Sorcin (SOluble Resistance-related Calcium bInding proteiN) is a calcium binding protein that plays a key role in multidrug resistance (MDR) in human cancers. This study aimed at understanding the binding mechanism and structural basis for the interaction of structurally and functionally unrelated chemotherapeutic agent, namely doxorubicin, etoposide, omacetaxine mepesuccinate and paclitaxel with Sorcin by utilizing docking and molecular dynamic simulation approaches. The docking evaluation of etoposide, omacetaxine mepesuccinate and paclitaxel have shown a high affinity binding with Sorcin at the Ca²⁺-binding C-terminal domain (SCBD) in a comparable mode and affinity of binding to doxorubicin. Moreover, all of the docked compounds were shown to interact both hydrophilically and hydrophobically with the same residues within the active pocket which is located at interface of the Sorcin and collectively formed by EF5 loop, G helix and EF4 loop. However, the MD simulations revealed that the dynamics of Sorcin structure is different in the presence of the compounds when compared and contrasted to the Apo Sorcin, particularly in the first 25 ns, after which each system gained considerable structure stability. The difference in dynamics might be the outcome of high N and C-terminal flexibility that seem not to disturb compounds binding conformation but more likely is affecting chemical interaction network by breaking and establishing old and new hydrogen bonds, respectively. This detailed mechanistic understanding of different chemotherapeutic agents binding to Sorcin might be useful to open windows for designing and developing new inhibitors that are potentially capable of reversing the MDR in human cancers.
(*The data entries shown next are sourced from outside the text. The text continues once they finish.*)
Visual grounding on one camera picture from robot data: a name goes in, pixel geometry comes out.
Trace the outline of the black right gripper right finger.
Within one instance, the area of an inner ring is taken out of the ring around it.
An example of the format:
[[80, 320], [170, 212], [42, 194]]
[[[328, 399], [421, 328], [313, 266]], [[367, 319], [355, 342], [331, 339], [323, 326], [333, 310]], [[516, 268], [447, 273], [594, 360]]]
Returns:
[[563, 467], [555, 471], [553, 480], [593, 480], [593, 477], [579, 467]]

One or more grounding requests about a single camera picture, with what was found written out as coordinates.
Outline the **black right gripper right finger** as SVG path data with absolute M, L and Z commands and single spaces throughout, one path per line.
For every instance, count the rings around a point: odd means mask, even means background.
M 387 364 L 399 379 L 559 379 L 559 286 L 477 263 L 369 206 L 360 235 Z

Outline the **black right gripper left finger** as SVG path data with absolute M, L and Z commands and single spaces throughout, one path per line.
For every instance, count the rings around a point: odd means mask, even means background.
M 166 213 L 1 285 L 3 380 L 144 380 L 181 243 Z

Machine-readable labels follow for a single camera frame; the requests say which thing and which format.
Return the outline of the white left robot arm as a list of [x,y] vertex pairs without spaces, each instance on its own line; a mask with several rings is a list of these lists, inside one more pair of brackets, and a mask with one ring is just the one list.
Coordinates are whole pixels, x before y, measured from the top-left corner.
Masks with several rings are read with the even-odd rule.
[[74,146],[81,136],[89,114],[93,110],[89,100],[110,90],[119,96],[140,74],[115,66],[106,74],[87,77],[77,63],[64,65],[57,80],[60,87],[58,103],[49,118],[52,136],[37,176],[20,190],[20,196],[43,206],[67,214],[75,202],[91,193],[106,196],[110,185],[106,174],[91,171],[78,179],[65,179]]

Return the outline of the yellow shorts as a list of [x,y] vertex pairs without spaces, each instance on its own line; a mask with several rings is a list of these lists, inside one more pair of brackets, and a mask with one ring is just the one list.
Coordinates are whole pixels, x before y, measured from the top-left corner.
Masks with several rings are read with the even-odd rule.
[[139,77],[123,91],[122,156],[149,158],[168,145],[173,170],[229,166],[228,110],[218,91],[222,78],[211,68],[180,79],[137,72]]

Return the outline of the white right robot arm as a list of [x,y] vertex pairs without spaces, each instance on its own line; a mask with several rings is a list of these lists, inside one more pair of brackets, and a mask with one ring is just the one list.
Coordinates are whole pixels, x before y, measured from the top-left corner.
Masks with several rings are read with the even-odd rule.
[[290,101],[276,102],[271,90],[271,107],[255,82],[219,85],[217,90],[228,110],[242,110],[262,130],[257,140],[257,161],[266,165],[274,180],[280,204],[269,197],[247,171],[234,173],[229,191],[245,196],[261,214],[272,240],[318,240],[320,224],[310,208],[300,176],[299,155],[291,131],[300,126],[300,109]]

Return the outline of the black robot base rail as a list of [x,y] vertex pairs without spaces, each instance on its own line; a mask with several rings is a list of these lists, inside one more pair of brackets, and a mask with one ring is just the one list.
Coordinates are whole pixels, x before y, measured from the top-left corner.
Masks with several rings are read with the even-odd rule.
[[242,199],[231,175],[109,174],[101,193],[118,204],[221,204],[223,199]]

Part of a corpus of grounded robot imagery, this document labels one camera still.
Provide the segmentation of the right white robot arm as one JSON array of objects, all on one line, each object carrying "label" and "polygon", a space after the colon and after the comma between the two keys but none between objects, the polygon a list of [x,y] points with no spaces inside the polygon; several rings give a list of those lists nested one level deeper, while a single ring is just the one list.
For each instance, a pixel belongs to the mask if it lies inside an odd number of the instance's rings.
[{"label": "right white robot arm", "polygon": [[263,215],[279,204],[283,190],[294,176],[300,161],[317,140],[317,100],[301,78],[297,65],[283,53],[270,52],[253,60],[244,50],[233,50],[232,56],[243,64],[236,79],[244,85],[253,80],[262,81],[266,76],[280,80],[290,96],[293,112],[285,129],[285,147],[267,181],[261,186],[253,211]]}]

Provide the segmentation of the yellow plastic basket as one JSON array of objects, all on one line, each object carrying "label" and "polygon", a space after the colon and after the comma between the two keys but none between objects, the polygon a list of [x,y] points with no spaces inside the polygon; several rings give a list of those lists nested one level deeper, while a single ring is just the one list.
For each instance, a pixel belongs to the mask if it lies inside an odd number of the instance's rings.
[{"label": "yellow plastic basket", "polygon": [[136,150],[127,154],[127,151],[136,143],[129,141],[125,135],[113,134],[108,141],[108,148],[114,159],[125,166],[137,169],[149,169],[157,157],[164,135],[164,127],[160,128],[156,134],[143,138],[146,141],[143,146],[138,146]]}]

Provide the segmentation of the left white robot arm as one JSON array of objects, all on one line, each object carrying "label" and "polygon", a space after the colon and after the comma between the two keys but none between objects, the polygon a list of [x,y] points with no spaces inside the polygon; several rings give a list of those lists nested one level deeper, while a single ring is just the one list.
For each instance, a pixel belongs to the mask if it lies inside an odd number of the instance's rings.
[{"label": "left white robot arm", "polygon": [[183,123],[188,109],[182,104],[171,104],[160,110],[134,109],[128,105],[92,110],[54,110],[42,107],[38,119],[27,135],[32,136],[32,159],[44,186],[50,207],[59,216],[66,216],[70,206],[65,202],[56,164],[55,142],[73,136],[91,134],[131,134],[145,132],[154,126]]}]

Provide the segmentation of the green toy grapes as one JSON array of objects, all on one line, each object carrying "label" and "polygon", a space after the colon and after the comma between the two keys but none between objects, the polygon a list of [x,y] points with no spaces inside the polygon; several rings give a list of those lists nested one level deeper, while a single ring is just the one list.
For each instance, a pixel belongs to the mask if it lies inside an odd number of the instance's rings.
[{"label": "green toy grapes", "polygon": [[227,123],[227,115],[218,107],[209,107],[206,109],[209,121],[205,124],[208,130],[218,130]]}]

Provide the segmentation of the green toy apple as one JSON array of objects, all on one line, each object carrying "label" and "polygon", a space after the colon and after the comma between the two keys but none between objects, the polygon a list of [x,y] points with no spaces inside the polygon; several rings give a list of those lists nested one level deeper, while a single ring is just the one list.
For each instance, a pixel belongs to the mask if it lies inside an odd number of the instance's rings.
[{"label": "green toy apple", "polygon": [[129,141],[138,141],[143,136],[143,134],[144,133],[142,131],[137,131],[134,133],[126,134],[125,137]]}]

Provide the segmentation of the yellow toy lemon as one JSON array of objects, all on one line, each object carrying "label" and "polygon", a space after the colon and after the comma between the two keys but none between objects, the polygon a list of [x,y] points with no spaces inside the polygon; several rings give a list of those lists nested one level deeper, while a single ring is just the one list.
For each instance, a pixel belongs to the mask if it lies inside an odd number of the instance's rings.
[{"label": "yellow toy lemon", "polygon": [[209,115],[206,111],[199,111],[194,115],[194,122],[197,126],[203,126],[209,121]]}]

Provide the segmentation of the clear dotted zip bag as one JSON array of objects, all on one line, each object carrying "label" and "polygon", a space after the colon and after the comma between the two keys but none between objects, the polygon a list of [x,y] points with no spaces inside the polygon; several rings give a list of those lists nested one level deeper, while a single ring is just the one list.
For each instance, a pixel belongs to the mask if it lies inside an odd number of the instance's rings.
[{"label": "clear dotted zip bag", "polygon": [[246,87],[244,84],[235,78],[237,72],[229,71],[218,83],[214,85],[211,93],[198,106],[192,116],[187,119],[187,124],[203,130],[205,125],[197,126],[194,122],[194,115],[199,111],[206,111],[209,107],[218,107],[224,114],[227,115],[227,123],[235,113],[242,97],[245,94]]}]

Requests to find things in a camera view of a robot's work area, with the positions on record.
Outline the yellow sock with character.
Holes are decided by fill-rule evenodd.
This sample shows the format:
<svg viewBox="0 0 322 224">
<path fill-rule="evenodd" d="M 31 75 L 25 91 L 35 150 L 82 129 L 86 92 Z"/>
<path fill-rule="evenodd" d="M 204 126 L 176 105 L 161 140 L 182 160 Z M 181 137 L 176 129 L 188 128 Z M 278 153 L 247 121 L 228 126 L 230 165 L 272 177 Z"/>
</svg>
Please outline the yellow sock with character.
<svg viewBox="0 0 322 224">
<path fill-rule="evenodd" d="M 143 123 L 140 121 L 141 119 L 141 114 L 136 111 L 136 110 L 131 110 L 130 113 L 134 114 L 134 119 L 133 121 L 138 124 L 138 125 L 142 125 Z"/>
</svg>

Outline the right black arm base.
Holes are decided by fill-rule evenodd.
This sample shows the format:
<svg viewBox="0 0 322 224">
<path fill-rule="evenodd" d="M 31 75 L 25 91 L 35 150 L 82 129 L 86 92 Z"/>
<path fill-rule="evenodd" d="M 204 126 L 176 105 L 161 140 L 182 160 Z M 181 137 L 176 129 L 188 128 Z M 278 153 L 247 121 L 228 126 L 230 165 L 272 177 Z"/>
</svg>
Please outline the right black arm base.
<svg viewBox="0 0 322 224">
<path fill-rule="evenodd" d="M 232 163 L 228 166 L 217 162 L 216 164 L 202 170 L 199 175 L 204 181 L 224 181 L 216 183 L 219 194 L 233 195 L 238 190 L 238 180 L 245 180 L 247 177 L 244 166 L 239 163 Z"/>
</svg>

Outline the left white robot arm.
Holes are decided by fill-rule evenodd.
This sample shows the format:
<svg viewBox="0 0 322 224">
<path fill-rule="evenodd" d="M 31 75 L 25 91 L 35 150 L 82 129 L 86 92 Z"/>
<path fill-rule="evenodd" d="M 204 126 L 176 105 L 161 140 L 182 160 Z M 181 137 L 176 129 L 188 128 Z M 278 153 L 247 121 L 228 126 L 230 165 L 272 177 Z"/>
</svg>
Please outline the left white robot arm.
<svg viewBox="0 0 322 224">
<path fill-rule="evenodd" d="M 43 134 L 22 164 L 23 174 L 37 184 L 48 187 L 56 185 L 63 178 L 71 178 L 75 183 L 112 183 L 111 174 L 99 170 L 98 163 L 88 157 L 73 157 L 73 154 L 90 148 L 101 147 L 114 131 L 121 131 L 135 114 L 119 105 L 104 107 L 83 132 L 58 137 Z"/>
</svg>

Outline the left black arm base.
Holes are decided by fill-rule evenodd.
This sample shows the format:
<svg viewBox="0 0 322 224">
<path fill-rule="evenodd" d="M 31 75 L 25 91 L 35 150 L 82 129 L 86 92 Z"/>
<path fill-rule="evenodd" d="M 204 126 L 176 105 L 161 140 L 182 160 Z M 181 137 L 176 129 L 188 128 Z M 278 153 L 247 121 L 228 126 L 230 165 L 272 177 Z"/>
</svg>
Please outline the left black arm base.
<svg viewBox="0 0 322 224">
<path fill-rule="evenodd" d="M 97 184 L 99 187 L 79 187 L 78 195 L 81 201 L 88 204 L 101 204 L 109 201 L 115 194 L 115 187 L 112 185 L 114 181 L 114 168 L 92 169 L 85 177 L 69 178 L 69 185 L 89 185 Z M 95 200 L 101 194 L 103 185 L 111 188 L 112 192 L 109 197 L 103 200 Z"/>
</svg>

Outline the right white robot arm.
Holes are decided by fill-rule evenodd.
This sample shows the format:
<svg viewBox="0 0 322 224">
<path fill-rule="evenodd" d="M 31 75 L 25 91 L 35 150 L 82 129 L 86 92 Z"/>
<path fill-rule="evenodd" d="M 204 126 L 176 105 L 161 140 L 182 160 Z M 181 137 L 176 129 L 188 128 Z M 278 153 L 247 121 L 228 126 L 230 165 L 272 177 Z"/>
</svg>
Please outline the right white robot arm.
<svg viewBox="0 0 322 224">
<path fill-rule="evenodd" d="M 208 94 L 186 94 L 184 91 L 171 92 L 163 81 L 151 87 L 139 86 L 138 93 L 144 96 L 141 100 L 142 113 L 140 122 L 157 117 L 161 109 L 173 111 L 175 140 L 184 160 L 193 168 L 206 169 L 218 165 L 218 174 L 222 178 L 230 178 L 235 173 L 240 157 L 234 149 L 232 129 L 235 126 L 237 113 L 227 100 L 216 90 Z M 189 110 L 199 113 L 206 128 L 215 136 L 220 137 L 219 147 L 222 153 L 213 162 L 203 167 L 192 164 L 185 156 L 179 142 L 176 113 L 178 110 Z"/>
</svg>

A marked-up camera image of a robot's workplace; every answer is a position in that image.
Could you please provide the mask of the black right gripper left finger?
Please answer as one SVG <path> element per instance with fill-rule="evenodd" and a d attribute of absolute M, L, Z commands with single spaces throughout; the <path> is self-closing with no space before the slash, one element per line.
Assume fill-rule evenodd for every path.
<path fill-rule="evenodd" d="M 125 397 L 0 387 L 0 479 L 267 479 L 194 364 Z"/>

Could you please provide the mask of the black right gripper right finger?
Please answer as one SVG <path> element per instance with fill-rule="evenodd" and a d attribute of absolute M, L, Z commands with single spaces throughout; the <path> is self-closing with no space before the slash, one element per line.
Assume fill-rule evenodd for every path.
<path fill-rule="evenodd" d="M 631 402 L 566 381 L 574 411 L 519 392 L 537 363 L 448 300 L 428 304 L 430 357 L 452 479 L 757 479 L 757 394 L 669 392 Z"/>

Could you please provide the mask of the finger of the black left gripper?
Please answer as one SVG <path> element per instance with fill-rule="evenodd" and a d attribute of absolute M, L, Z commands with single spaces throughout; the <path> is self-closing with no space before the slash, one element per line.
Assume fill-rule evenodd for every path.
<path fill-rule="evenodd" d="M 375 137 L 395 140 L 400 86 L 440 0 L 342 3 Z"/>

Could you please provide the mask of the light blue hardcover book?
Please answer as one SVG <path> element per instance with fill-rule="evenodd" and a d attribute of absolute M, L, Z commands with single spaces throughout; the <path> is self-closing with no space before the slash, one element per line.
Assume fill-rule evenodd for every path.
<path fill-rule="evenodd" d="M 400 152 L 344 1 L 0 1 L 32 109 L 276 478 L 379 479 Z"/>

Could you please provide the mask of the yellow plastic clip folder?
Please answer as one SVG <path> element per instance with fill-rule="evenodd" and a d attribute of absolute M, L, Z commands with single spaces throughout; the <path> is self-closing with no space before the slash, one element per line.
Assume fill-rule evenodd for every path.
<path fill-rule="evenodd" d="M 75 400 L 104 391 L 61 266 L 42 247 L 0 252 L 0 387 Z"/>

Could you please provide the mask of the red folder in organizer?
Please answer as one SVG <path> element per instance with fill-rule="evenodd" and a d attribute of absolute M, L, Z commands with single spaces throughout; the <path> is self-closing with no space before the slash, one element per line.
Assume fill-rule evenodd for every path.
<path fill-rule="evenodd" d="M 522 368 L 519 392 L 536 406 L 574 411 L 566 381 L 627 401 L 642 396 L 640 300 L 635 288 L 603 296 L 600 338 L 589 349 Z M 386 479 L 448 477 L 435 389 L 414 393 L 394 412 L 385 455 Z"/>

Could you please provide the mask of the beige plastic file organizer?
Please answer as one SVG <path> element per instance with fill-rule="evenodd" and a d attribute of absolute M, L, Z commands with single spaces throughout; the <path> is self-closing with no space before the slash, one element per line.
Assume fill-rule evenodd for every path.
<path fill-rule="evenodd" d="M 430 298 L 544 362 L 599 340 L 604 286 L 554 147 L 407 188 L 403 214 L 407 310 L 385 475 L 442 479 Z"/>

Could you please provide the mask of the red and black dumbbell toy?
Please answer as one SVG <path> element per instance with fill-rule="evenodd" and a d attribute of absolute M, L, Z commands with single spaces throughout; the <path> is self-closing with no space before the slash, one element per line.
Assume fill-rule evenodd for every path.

Sorcin（可溶性抗性相关钙结合蛋白）是一种钙结合蛋白，在人类癌症的多药抗性 (MDR) 中起关键作用。本研究旨在通过对接和分子动力学模拟方法了解结构和功能无关的化疗药物，即多柔比星、依托泊苷、奥西他星甲氧基琥珀酸酯和紫杉醇与 Sorcin 相互作用的结合机制和结构基础。依托泊苷、奥美他星甲氧基琥珀酸酯和紫杉醇的对接评估显示在 Ca ²⁺处与 Sorcin 具有高亲和力结合-结合 C 端结构域 (SCBD) 的可比模式和与阿霉素的结合亲和力。此外，所有对接的化合物都显示出与位于 Sorcin 界面并由 EF5 环、G 螺旋和 EF4 环共同形成的活性口袋内的相同残基进行亲水和疏水相互作用。然而，MD 模拟表明，与 Apo Sorcin 相比，在化合物存在下，Sorcin 结构的动力学是不同的，特别是在前 25 ns，之后每个系统都获得了相当大的结构稳定性。动力学上的差异可能是 N 端和 C 端高度灵活性的结果，它们似乎不会干扰化合物的结合构象，但更有可能通过分别破坏和建立新旧氢键来影响化学相互作用网络。这种对与 Sorcin 结合的不同化学治疗剂的详细机制理解可能有助于打开设计和开发可能能够逆转人类癌症 MDR 的新抑制剂的窗口。